WHAT NEEDS TO BE DONE = Exactly as written, copy the lines that run from the start of the data below to the line containing "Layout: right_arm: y", both ends included.

(Saved data entries)
-=-=-

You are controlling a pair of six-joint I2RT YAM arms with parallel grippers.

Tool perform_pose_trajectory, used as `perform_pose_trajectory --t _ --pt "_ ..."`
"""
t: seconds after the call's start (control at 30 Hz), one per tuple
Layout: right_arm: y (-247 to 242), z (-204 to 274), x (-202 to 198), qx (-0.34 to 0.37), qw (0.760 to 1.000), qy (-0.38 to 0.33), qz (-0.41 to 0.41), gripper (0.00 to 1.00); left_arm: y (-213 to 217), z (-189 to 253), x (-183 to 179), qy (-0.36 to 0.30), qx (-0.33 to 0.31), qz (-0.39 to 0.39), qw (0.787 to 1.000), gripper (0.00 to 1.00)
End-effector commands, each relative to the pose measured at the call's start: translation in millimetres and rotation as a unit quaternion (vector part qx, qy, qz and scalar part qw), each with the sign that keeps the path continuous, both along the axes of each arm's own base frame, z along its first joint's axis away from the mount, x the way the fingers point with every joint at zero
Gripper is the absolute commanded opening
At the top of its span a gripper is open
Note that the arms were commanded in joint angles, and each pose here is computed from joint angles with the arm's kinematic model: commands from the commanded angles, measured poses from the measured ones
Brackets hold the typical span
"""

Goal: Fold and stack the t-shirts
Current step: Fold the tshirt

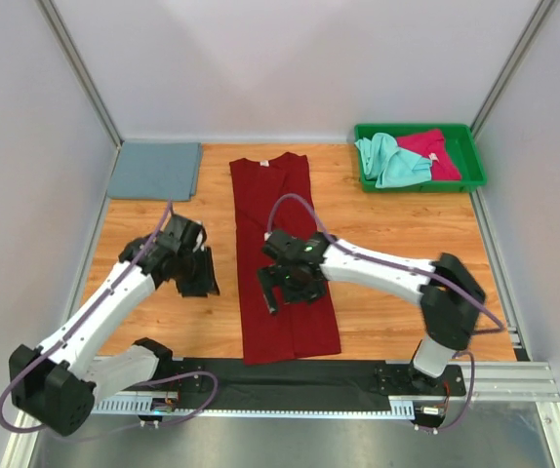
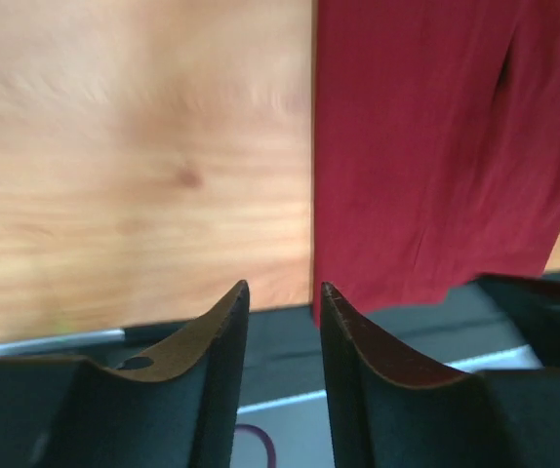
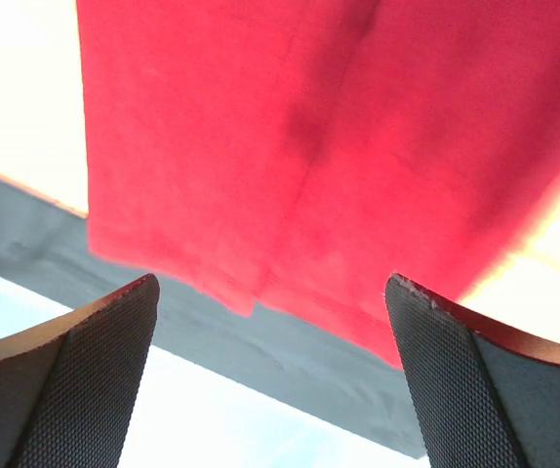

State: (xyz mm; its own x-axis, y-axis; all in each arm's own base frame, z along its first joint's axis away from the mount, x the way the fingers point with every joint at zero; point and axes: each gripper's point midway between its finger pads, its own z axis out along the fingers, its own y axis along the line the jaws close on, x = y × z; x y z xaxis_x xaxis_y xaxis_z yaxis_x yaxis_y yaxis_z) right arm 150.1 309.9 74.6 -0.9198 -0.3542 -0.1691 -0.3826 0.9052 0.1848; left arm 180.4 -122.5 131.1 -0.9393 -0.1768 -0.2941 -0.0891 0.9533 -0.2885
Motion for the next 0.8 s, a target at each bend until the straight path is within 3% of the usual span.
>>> perform_pose_trajectory --t 0.0,0.07,0.1,0.13,0.2,0.23,0.3,0.43,0.53,0.77 --pt "-44 29 9 0.043 0.999 -0.016 -0.024 1.0 -39 -3 -24 0.002 -0.097 0.008 0.995 0.4" --pt "-61 42 7 0.104 0.994 -0.014 -0.041 1.0 -44 -23 -35 0.02 -0.105 0.031 0.994 0.39" --pt "-81 25 3 0.132 0.988 0.026 -0.071 1.0 -49 -38 -47 0.04 -0.106 0.026 0.993 0.38" --pt "-89 23 2 0.156 0.984 0.035 -0.082 0.95 -59 -40 -45 0.038 -0.129 0.023 0.991 0.37" --pt "-111 18 -1 0.196 0.973 0.046 -0.113 0.78 -65 -56 -55 0.064 -0.135 0.038 0.988 0.34" --pt "-116 15 -5 0.2 0.972 0.05 -0.116 0.59 -69 -61 -61 0.065 -0.125 0.029 0.99 0.34" --pt "-113 12 -16 0.222 0.968 0.067 -0.1 0.57 -68 -71 -67 0.081 -0.109 0.04 0.99 0.34" --pt "-120 -5 -23 0.187 0.967 0.109 -0.136 0.58 -75 -85 -81 0.098 -0.093 0.042 0.99 0.38" --pt "-116 -11 -25 0.201 0.957 0.125 -0.168 0.49 -80 -97 -95 0.123 -0.074 0.046 0.989 0.37" --pt "-122 -36 -39 0.196 0.951 0.139 -0.195 0.44 -72 -108 -109 0.134 -0.027 0.062 0.989 0.36"
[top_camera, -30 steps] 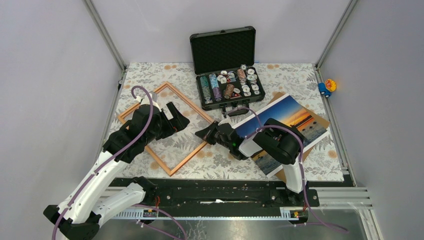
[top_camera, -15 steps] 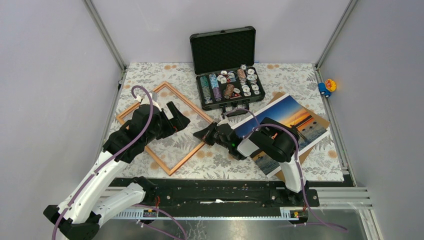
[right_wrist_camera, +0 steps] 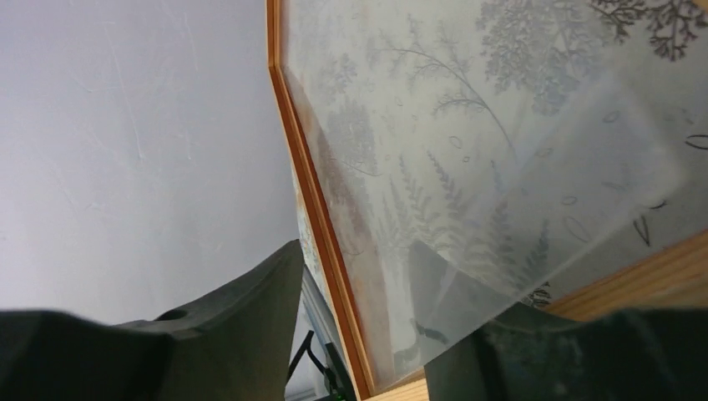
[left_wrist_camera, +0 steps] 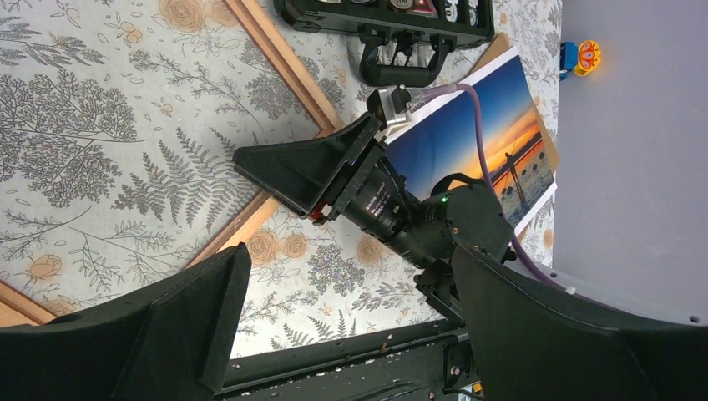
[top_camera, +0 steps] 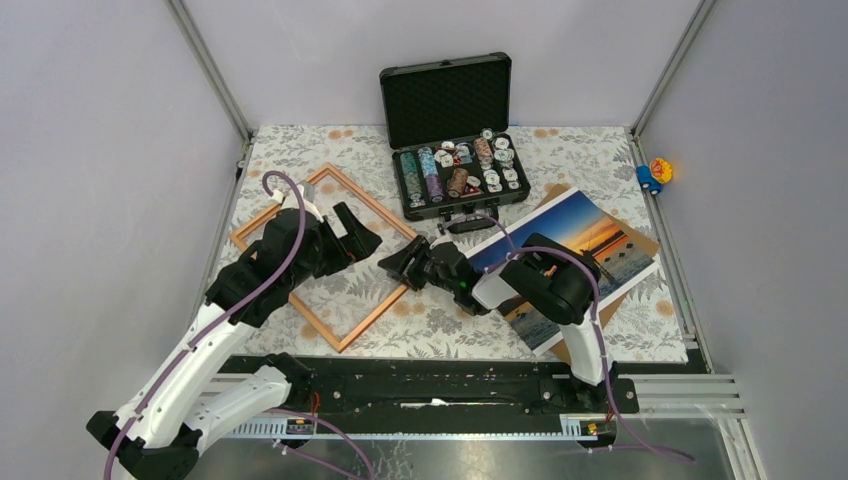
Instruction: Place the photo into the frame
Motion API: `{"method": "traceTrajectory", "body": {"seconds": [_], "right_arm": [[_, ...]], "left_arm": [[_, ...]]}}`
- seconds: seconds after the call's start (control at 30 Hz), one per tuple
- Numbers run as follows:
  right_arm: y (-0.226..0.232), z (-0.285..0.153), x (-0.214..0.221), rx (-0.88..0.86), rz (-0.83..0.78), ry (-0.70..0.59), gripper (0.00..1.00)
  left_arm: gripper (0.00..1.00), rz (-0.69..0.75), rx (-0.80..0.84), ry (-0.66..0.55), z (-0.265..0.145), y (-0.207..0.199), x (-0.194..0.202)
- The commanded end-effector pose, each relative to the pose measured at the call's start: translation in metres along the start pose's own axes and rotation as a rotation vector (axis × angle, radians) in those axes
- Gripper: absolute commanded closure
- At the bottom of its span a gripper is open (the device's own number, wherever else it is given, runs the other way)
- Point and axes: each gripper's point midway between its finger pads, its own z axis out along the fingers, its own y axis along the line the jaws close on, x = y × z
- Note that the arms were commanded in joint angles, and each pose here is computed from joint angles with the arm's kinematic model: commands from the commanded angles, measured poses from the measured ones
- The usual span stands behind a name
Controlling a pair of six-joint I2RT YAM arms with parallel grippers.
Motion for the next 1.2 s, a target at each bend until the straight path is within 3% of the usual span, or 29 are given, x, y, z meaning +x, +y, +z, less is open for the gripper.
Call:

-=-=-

SOLUTION =
You are controlling a pair of six-joint I2RT YAM arms with parallel grippers.

Tool perform_pose_trajectory, used as `perform_pose_trajectory --t _ --pt "_ ..."`
"""
t: seconds after the call's start (control at 30 Hz), one per tuple
Layout: right_arm: y (-247 to 242), z (-204 to 274), x (-202 to 198), qx (-0.34 to 0.37), qw (0.760 to 1.000), qy (-0.38 to 0.33), qz (-0.41 to 0.41), gripper (0.00 to 1.00); left_arm: y (-213 to 217), z (-189 to 253), x (-183 to 179), qy (-0.36 to 0.30), qx (-0.33 to 0.31), qz (-0.39 to 0.39), qw (0.787 to 1.000), gripper (0.00 to 1.00)

The required output has now been supplied.